It is great that you bring up Lebanon, as it is really a gem of the region which lost its glory, but there are some corrections to be made to your post here. I don't think you errored intentionally, you just skipped important historical facts, which is odd, because in your following post about Lebanon you do acknowledge the creation of Islam to oppose the other religions.

The article you brought up gives you the notion that the Israeli invasion of 1982 destroyed Lebanon. It is not true.
To start off, I don't know why you'd use an article from "AramcoWorld", it literally was the western propaganda arm of the royal Saudi family, who helped finance the extremist Sunnis in Lebanon, who were the ones massacring the Christians.

I will provide a thorough explanation of how Lebanon lost itself, and even this long reply won't be enough. Basically, yes, Israel did some damage there, but thinking that Lebanon is defined by "pre 82" and "after 82" is being virtually unaware of the country's history.



dreamtime said:


> After the French occupation following World War II, Lebanon flourished between 1950 and 1980, experiencing a kind of cultural, economic and material renaissance. Probably in connection with the golden age of the Ottoman Empire, this period is called the golden age of Lebanon.

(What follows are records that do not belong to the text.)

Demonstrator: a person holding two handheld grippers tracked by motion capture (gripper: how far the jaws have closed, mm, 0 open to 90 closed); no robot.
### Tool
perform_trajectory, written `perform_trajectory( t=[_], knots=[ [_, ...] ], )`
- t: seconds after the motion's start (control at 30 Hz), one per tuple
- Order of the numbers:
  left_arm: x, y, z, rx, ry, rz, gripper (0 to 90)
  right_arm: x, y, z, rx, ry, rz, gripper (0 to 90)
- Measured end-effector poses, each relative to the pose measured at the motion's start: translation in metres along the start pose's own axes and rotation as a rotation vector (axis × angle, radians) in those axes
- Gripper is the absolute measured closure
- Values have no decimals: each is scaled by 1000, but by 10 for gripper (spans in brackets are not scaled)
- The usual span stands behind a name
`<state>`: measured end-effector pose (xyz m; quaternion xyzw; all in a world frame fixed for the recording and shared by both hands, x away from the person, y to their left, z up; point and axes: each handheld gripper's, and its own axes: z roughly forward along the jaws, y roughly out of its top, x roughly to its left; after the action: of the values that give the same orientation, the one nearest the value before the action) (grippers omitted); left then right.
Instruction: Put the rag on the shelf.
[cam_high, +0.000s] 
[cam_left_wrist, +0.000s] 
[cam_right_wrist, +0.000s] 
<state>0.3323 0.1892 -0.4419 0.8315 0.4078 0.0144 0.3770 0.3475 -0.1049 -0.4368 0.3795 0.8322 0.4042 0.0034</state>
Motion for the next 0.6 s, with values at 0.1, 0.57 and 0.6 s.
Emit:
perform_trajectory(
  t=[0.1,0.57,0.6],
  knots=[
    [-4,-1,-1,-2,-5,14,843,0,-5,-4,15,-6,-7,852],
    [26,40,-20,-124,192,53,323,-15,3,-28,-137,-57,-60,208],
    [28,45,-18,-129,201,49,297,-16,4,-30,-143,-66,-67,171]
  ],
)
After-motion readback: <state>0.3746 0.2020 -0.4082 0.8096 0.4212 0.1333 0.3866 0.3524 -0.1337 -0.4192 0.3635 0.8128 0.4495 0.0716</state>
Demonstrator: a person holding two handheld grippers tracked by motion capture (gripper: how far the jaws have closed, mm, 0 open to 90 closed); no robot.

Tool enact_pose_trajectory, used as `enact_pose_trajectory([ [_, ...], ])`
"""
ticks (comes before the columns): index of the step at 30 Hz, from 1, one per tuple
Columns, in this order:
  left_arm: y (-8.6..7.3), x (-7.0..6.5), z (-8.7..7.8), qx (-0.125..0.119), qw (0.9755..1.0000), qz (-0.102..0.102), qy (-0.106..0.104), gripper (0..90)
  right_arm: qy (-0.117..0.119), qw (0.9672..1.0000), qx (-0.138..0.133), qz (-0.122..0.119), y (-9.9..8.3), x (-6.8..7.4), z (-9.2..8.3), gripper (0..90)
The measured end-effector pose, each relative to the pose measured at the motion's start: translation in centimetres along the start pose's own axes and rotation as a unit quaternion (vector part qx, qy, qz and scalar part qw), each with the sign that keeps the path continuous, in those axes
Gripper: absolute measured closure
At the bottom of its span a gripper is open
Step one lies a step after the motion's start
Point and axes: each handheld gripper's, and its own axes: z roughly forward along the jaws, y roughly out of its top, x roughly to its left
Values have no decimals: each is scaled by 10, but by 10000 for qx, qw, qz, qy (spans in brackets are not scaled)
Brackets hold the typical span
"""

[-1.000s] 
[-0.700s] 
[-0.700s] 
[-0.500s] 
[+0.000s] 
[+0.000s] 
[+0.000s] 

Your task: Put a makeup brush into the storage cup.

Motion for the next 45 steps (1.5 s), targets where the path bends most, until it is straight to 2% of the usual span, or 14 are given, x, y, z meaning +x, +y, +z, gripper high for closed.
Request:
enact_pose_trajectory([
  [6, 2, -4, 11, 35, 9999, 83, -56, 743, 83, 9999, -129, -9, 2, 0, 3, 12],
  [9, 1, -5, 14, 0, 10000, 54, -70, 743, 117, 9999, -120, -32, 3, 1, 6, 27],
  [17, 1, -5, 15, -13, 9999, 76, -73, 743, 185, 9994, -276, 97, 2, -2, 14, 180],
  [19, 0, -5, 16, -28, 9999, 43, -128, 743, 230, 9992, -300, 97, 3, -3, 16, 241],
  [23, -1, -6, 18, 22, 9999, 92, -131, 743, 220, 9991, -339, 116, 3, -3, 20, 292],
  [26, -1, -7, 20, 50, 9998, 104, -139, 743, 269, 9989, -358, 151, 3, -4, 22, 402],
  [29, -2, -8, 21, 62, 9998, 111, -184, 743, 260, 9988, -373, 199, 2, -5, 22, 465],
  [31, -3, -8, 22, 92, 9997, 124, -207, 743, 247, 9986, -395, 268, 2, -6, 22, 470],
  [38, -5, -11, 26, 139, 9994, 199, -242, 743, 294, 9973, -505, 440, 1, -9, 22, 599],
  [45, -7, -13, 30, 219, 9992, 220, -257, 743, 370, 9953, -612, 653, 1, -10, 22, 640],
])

The French entered Lebanon in 1917, after WW1. The flourishing period you speak of, happened between 1930 and 1965, and things deteriorated since.
Lebanon had a Christian majority up until the 60's. As the country developed and modernized, the Christians had less children, and the Muslims had more.
In the Arab world, we're talking about huge gaps of 8 children vs. 3 children per family for example. As Lebanon developed, more jobs were available, and Muslims migrated there from every Arab country, shifting the balance.

The primal problem of Lebanon was its diversity, which became very tribalized. The French left the country to its independence in the 40's, and installed a very strange "*democratic" system*, in which each one of the many groups (Christians, Sunni, Shia and Druze and more) had a "fixed" position such as Presisent, head of Parliament and etc., and it is so until this day. The fixing of political roles was based on a population census made in the 30's, and not one census was made ever since. Basically, voting means nothing, because every group has a reserved spot in government and parliament.

When the French left, many Christians *left Lebanon* as well.
The "mini civil wars" started already in the 1950's, as Muslims claimed the Christians got the better share of the political power, unfairly.

The *Lebanese civil war *officially started in 1975, but killing and massacres were common for decades.
In this small country, of just a few millions in population, the people already had dozens of polarized militant groups, among them: Communists, Fascists, pro-Syria annexation, pro-Egypt annexation (pan-Arabism), pro-Iraq, and one very critical group: *Palestinians*, who in fact triggered the civil war into full scale.

In the early 1970's, the neighboring Jordan went to war against the Palestinian militants in what is known as Black September, after the militants tried to overthrow the Hashemite royals, and killed thousands of Jordanians.
Upon defeat, Jordan expelled the Palestinians to southern Lebanon, which became the "wild west" of the country. The (Sunni) Palestinian PLO organization under Yasser Arafat began to de-facto *occupy the region,* robbing and terrorizing the Shia villagers who lived under their rule. They developed a strong militia which began to:
1. Raid and massacre Christian villages 2. Fire rockets at Israel day by day, and send assassins to its towns.

In *1976*, the *Syrian Army* entered Lebanon and began to interfere in the battles. Its final goal was to annex Lebanon into Syria, but they sank in "the Lebanese mud". Months after, a Pan-Arabian force of 30,000 soldiers from Saudi Arabia, Libya and Sudan entered Lebanon to try and keep the peace, but had failed.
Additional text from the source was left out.